The Cherokee rose was adopted as the official state flower of Georgia in 1915. The majority of Cherokee people were living in Oklahoma by then, nearly a century after the Trail of Tears, a merciless march prompted by the Indian Removal Act signed by President Andrew Jackson in 1830. Cherokee and other native people were pushed off their historical, sovereign land and forced to walk thousands of miles to the West—an estimated 4,000 starved and died along the way.
By 1915, a strange phenomenon had become entrenched in the American psyche—and very much remains there today. Euro-Americans, of German or Irish or English descent, began imagining that they too were Cherokee—that there was some Cherokee blood in their lineage. Not Navajo or Potawatomi or Yuchi, but Cherokee. Usually a Cherokee grandmother.
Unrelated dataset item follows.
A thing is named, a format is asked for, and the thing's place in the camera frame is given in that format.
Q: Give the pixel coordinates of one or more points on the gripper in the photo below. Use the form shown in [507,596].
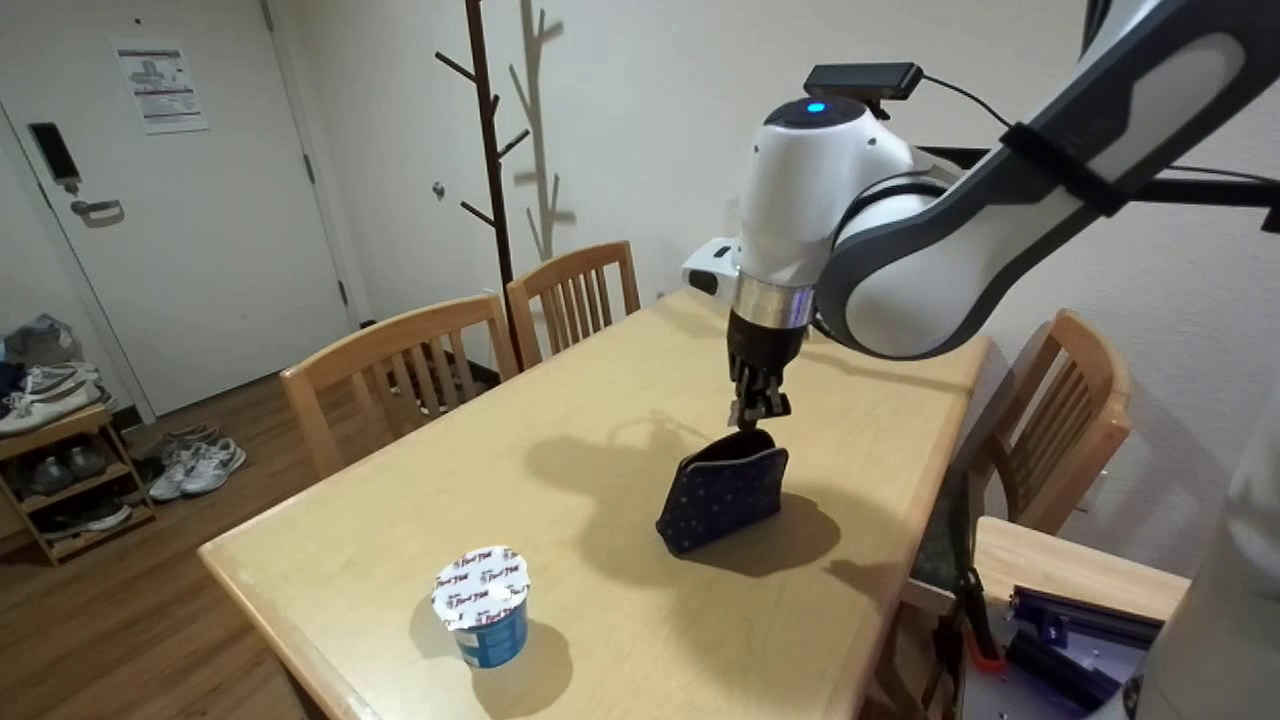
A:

Then, as now, many people were aware that Cherokee people belong to three sovereign nations with specific enrollment guidelines. This hasn’t mattered. Though the number of registered Cherokee tribal members today is around 300,000, nearly a million Americans claimed at least one Cherokee ancestor in the 2010 census. And over the decades the growing group of people who believe they have Cherokee roots has encompassed everyone from Johnny Cash to Johnny Depp, Dolly Parton to Cher, including some leading artists of our time: the groundbreaking assemblage artist Robert Rauschenberg, the geometric painter Leon Polk Smith, and, most recently, influential sculptor Jimmie Durham.
To claim Cherokee ancestry is not just to empathize with the Cherokee people’s history, but to literally claim a connection to it—to the ongoing struggles of the Eastern Cherokee communities and to the story of the Cherokee rose, after the Cherokee were pushed off their land. Along the Trail of Tears, Cherokee women were said to look behind them and weep. And their tears, according to legend, turned into Cherokee roses. That so few people truly connect with this perspective is one reason it’s often overlooked—a problem exacerbated by false claims that minimize this history’s importance.
At Mia, we are grappling with these issues of historical erasure and appropriation. Next time you visit, head up to our Charleston period rooms on the third floor, where we have installed exquisite works of Cherokee art and collaborated with Cherokee artists and community members to tell a story of colonial America that includes their perspective. Then stop by the Americas Galleries to see our re-installation of Rauschenberg’s Opal Gospel with responses from Cherokee artists and scholars.
As a complex, living system of citizenship, tribal enrollment is not a hunch, a wish, or even a personal decision. The Cherokee people decide who is Cherokee and who isn’t, and this has ensured that a unique culture, against all odds, has remained so. A Cherokee rose, after all, is not A rose is A rose is A rose.
Top image: Cherokee Portrait (Mike), 2013, by Shan Goshorn, an Eastern Cherokee tribal member. Three of her photographs of young Cherokee warriors, along with a basket she wove, are on view in Mia’s Charleston Dining and Drawings Rooms, as reimagined through the Living Rooms initiative.